[[ INFORMATION SHOWN, beginning ]]

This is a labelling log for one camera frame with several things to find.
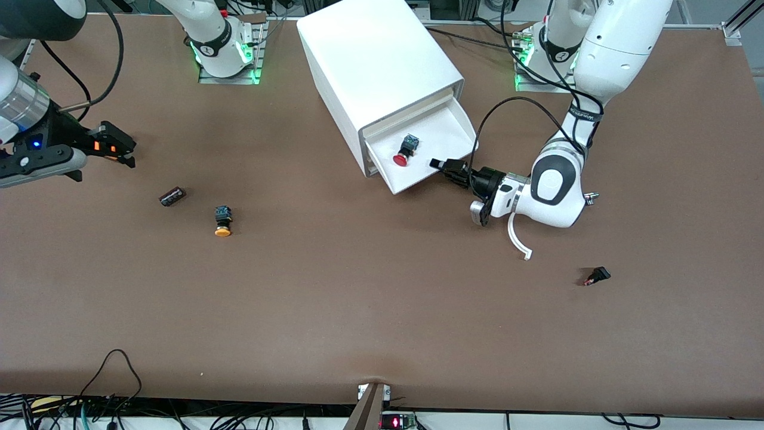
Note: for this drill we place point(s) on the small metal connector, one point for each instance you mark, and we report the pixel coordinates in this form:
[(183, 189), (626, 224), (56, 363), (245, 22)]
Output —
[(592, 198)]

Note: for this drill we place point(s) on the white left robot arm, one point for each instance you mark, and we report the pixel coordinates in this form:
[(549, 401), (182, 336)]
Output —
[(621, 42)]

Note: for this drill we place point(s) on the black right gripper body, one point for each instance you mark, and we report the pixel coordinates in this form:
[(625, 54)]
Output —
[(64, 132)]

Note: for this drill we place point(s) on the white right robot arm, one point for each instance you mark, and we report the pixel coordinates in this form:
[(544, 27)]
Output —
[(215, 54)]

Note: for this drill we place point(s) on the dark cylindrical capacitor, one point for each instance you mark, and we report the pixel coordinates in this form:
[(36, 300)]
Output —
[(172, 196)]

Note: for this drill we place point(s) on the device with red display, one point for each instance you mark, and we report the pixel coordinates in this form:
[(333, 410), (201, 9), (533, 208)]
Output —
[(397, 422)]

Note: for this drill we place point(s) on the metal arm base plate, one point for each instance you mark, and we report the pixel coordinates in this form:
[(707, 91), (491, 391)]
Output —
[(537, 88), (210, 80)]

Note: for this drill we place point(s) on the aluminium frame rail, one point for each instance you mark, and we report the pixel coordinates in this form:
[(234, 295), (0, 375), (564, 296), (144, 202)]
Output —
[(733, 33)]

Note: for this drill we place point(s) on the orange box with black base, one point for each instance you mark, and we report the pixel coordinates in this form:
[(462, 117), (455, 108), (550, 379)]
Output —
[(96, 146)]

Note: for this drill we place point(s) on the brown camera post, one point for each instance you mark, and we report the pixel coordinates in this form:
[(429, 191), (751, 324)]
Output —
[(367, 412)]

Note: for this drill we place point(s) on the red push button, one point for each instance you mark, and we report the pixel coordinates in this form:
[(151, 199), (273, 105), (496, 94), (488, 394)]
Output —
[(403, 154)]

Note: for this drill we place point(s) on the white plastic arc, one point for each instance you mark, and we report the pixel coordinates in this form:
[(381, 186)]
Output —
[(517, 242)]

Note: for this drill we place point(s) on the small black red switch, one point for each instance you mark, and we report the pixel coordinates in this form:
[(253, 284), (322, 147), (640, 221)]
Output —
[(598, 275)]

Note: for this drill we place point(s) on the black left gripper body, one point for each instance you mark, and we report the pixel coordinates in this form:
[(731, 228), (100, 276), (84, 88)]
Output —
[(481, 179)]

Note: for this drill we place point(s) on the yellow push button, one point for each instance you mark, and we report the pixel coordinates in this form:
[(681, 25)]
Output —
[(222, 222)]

[[ INFORMATION SHOWN, end ]]
[[ INFORMATION SHOWN, beginning ]]

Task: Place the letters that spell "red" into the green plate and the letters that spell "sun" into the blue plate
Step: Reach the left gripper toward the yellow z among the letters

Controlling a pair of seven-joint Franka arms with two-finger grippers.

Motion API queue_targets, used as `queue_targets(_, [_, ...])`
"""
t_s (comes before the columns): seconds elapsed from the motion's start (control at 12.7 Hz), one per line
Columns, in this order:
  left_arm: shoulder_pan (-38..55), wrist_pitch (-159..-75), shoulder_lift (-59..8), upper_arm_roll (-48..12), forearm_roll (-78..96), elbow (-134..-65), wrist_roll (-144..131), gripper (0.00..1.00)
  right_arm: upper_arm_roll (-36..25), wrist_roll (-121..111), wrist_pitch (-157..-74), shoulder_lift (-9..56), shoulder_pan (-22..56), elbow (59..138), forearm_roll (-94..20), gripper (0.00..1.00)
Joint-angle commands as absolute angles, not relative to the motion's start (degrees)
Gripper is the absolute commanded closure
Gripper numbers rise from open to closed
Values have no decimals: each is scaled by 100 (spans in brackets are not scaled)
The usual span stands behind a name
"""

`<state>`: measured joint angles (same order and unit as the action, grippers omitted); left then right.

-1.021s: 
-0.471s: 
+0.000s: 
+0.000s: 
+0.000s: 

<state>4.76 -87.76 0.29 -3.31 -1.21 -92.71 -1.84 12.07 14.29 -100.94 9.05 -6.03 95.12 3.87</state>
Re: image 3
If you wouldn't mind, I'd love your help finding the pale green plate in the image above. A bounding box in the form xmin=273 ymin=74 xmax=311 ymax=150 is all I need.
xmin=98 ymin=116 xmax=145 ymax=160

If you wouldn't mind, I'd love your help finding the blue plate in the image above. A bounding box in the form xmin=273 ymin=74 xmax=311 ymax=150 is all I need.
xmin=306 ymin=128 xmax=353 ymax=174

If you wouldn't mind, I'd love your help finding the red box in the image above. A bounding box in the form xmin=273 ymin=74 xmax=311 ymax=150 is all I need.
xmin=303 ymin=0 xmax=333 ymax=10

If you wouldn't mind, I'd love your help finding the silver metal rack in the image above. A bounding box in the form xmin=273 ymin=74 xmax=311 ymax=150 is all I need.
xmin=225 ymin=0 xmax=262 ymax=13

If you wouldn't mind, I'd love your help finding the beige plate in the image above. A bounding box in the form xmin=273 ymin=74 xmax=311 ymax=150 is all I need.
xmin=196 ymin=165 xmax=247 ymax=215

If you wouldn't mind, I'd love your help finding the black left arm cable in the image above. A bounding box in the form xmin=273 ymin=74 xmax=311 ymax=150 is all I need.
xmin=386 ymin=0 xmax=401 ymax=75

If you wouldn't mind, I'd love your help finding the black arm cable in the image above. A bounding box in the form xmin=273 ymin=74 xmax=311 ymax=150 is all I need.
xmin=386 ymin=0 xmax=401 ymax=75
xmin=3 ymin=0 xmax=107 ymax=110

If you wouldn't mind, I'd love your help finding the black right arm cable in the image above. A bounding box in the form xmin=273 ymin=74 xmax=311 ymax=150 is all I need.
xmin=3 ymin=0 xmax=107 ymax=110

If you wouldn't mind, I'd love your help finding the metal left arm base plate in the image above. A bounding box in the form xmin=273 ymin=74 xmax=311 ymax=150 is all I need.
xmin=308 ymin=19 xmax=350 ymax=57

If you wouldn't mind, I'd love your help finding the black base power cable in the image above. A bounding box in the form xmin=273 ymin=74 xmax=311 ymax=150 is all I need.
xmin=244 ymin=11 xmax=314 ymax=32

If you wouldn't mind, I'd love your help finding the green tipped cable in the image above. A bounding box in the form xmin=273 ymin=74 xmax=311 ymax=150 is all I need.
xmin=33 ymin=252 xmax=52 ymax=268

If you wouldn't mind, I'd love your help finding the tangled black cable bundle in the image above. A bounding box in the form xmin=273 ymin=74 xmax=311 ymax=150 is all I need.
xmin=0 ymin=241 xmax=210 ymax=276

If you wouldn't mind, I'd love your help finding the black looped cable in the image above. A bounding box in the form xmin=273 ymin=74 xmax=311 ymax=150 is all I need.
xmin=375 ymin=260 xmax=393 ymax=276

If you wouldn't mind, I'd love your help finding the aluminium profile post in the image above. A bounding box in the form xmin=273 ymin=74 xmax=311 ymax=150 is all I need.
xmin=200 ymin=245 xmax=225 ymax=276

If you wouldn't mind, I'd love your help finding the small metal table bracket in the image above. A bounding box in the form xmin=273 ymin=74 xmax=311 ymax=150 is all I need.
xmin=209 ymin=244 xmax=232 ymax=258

[[ INFORMATION SHOWN, end ]]
[[ INFORMATION SHOWN, beginning ]]

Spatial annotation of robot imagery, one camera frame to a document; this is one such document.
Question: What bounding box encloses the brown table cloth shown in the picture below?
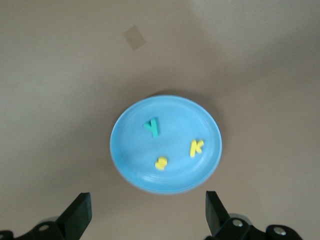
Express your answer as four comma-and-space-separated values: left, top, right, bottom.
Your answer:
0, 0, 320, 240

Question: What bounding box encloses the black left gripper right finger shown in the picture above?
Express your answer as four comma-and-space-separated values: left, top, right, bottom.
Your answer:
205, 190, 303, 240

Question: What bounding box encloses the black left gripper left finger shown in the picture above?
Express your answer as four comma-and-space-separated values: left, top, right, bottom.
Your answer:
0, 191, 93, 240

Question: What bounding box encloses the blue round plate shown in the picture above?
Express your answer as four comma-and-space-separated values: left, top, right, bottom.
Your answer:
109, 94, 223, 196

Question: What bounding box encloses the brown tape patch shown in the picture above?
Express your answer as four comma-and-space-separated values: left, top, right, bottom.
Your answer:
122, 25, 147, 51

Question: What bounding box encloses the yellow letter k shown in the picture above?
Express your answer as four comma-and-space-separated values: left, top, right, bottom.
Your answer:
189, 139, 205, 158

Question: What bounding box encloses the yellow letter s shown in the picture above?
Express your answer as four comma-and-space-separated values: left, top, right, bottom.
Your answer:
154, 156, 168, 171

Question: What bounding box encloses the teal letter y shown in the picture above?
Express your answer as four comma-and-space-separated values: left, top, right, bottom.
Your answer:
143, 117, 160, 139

[[ INFORMATION SHOWN, end ]]

WHAT YOU HAVE TO DO: The answer must be every line of the records above that holds the word "elbow".

OUTPUT BELOW:
  left_arm: shoulder_pan (-38..55), wrist_pitch (-159..-75), shoulder_lift (-59..8), upper_arm_roll (-48..12), forearm_roll (-78..96), elbow (-134..-65), wrist_roll (-144..131), gripper (0.00..1.00)
  right_arm: upper_arm_roll (-36..25), wrist_roll (-121..111), wrist_pitch (-157..-74), shoulder_lift (-9..56), shoulder_pan (-22..56), elbow (59..138), forearm_roll (-94..20), gripper (0.00..1.00)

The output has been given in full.